Retype all of the listing exactly, passing over any picture you find.

*** MATERIAL PROVIDED Section Begins ***

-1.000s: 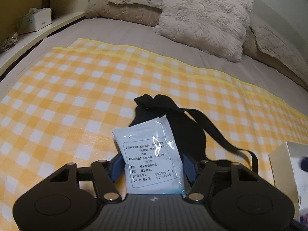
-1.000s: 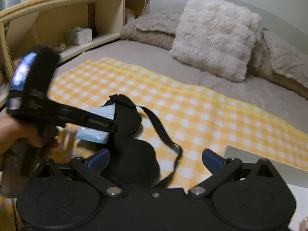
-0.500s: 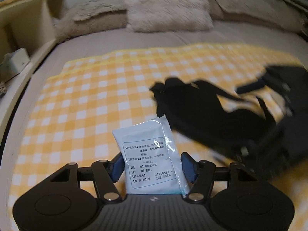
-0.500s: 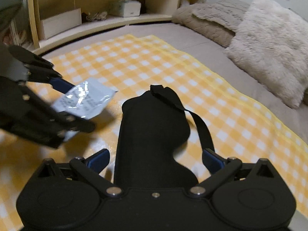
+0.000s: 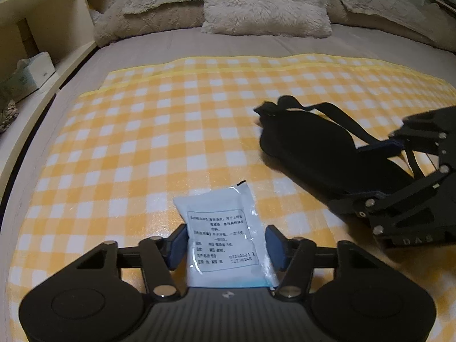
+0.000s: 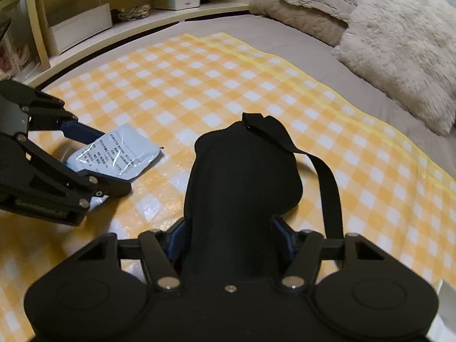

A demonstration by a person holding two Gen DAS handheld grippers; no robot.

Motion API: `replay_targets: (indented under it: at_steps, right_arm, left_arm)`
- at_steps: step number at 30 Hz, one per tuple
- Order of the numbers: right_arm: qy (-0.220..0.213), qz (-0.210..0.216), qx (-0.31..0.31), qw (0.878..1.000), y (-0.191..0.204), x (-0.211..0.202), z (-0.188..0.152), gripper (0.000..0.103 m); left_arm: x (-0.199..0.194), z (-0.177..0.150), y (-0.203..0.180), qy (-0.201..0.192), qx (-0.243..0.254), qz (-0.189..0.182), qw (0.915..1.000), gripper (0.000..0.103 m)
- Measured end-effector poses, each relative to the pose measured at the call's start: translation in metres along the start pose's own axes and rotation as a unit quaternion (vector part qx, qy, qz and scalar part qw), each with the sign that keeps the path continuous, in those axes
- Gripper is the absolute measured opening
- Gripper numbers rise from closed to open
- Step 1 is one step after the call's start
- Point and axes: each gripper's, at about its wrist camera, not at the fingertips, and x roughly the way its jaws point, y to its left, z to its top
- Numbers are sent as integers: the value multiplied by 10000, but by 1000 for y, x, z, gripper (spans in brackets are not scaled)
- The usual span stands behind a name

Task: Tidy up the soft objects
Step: 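Lift the sachet and black bag and carry both toward the white box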

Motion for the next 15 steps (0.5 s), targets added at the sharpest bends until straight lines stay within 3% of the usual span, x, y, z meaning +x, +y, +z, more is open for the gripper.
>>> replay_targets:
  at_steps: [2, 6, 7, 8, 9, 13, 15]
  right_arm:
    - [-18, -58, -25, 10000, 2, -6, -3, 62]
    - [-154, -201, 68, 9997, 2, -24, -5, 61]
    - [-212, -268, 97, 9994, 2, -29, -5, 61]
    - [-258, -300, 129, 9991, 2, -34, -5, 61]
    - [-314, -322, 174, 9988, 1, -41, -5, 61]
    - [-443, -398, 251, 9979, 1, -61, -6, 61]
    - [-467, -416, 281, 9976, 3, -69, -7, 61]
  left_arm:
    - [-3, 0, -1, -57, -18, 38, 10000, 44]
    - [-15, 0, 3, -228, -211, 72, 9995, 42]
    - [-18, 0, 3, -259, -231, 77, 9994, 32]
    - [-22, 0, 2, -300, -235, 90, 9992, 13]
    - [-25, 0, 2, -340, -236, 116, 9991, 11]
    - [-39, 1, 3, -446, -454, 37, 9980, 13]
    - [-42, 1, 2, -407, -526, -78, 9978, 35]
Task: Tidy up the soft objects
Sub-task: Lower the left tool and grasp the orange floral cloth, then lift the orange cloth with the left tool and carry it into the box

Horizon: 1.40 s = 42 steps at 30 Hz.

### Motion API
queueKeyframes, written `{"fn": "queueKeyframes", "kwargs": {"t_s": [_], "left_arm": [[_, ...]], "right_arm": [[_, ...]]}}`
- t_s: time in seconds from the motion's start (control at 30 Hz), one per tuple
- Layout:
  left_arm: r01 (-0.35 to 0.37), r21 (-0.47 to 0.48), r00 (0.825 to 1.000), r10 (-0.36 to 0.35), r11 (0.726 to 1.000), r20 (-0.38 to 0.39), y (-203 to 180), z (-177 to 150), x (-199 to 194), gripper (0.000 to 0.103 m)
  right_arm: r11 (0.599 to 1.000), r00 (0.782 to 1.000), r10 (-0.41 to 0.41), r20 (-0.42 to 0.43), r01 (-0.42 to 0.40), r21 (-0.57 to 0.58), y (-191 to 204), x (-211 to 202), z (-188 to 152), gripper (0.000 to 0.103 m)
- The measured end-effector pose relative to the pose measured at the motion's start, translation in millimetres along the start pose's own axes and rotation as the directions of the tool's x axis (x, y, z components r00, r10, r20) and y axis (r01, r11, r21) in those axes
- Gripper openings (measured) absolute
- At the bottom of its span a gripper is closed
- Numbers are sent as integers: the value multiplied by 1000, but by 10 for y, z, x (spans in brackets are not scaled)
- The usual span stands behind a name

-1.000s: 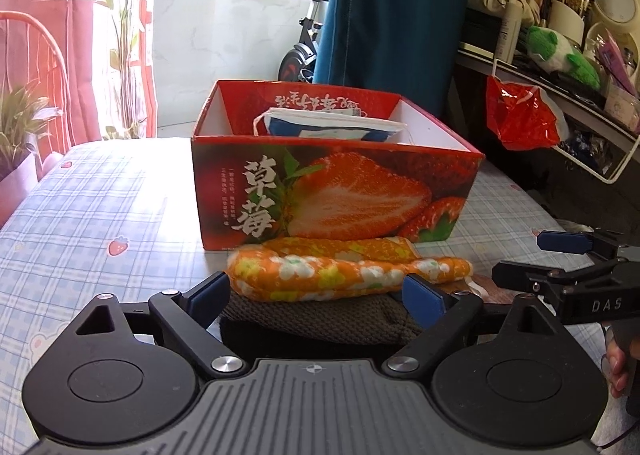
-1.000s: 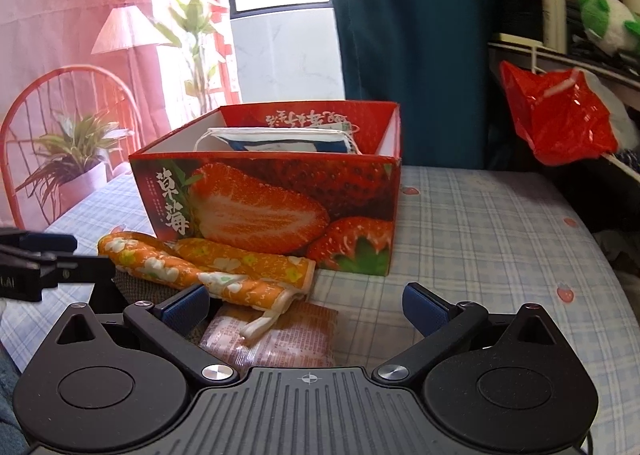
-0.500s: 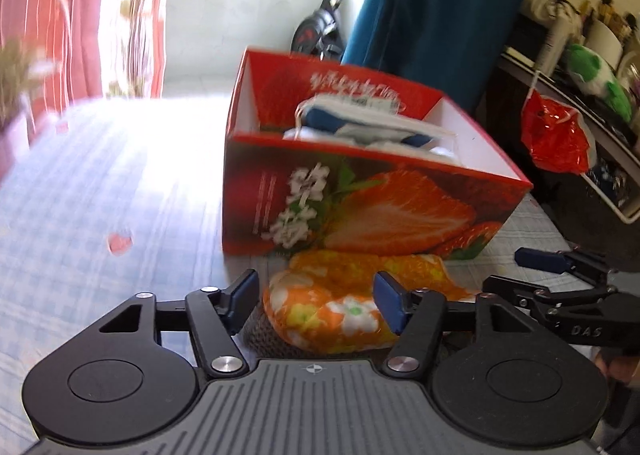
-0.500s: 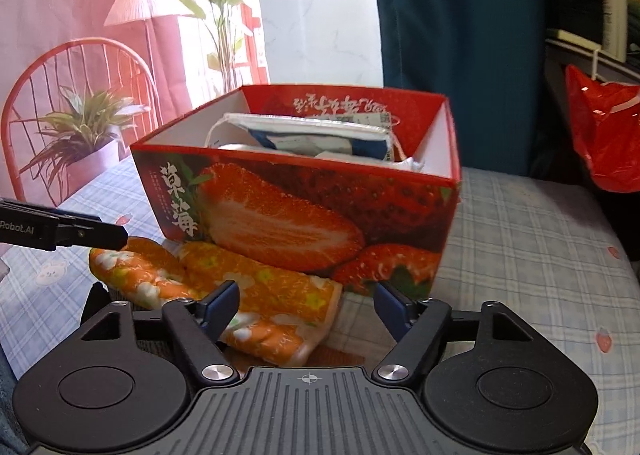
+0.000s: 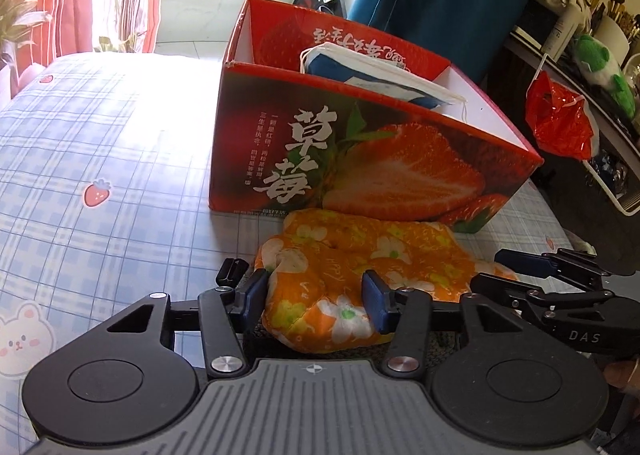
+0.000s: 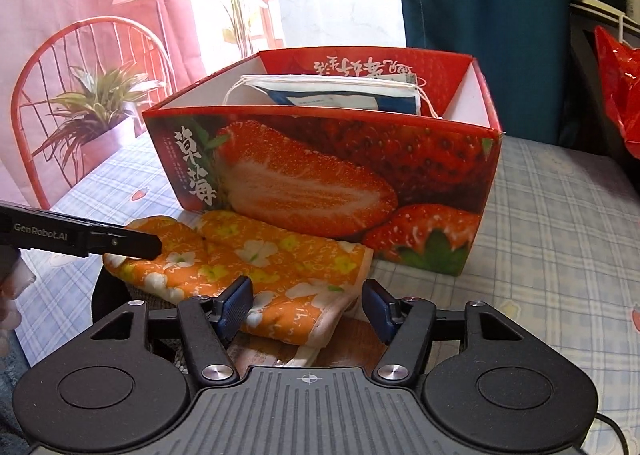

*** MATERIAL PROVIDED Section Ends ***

**FINISHED TASK:**
-1.000s: 
-1.000s: 
-0.500s: 
-0.500s: 
+0.000s: 
+0.000s: 

A demonstration by a person holding two Gen DAS handheld grippers; no robot.

Motion API: `replay_targets: (indented under it: at_steps, right_arm, left_arm)`
- at_steps: step number at 30 Hz, one per tuple
- Order of the numbers: right_arm: qy (-0.220..0.213), qz (-0.210..0.216), qx (-0.31..0.31), qw (0.878..1.000), y (-0.191..0.204), x (-0.211..0.202), z (-0.188..0.152), gripper (0.000..0.103 m); left_arm: x (-0.199..0.194), z (-0.177..0.150), y (-0.203..0.180), qy (-0.201..0.192), qx (-0.243..0.254), qz (-0.189..0.182), qw (0.915..1.000), gripper (0.000..0.103 m)
- Measured end-effector poses, each relative to the pose measured at the call's start: translation in metres along the start pose's own axes and rotation as a unit quaternion (vector part qx, qy, qz and scalar part qw), each with the sign that keeps the path continuous, in those axes
- Gripper is the absolute measured opening
- Gripper numbers rise from closed to open
- Step 1 is one step after the call's start
- Point and axes: each gripper's, at about its wrist camera, not at the fingertips, and x roughly the way its jaws point, y to its left, z to its top
- Numbers are sent as integers: the value multiplied by 10000, but by 1000 for y, x, z, gripper (spans in brackets are not scaled)
- The usual span stands behind a name

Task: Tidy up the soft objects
Step: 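Lift the sachet and black bag and carry both toward the white box
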
Motion for the next 15 steps (0.5 s), targets added at the sharpest bends until straight lines stay within 3% of the usual span, x, y, z meaning +x, +y, +z, more is open for the gripper.
>>> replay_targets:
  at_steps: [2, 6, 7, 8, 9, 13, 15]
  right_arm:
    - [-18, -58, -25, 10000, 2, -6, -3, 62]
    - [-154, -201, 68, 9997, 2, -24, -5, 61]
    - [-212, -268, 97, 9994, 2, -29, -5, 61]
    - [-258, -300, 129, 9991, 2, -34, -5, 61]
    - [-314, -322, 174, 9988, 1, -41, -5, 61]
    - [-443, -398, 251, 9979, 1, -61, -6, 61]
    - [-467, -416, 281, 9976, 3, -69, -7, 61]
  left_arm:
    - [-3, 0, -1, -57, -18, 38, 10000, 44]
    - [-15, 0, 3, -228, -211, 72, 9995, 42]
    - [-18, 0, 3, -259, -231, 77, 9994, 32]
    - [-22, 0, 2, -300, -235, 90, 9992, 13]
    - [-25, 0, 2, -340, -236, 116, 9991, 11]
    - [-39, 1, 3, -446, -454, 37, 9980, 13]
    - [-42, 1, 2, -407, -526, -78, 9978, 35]
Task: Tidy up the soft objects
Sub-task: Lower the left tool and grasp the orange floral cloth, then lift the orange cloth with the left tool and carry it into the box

Horizon: 1.40 s = 42 steps at 30 Hz.

### Motion API
queueKeyframes, written `{"fn": "queueKeyframes", "kwargs": {"t_s": [_], "left_arm": [[_, ...]], "right_arm": [[_, ...]]}}`
- t_s: time in seconds from the motion's start (control at 30 Hz), one per tuple
- Layout:
  left_arm: r01 (-0.35 to 0.37), r21 (-0.47 to 0.48), r00 (0.825 to 1.000), r10 (-0.36 to 0.35), r11 (0.726 to 1.000), r20 (-0.38 to 0.39), y (-203 to 180), z (-177 to 150), x (-199 to 194), gripper (0.000 to 0.103 m)
  right_arm: r11 (0.599 to 1.000), r00 (0.782 to 1.000), r10 (-0.41 to 0.41), r20 (-0.42 to 0.43), r01 (-0.42 to 0.40), r21 (-0.57 to 0.58), y (-191 to 204), x (-211 to 202), z (-188 to 152), gripper (0.000 to 0.103 m)
- The measured end-effector pose relative to the pose measured at the motion's start, translation in millimetres along the start pose's own axes and rotation as the directions of the tool's x axis (x, y, z components r00, r10, r20) and y axis (r01, r11, r21) in those axes
- Gripper openings (measured) absolute
- At the bottom of its span a gripper is closed
- Numbers are sent as integers: the value multiplied by 1000, but by 10 for y, z, x (spans in brackets are not scaled)
- The usual span stands behind a name

-1.000s: 
-1.000s: 
-0.500s: 
-0.500s: 
+0.000s: 
+0.000s: 

Nothing remains to be done for this exercise.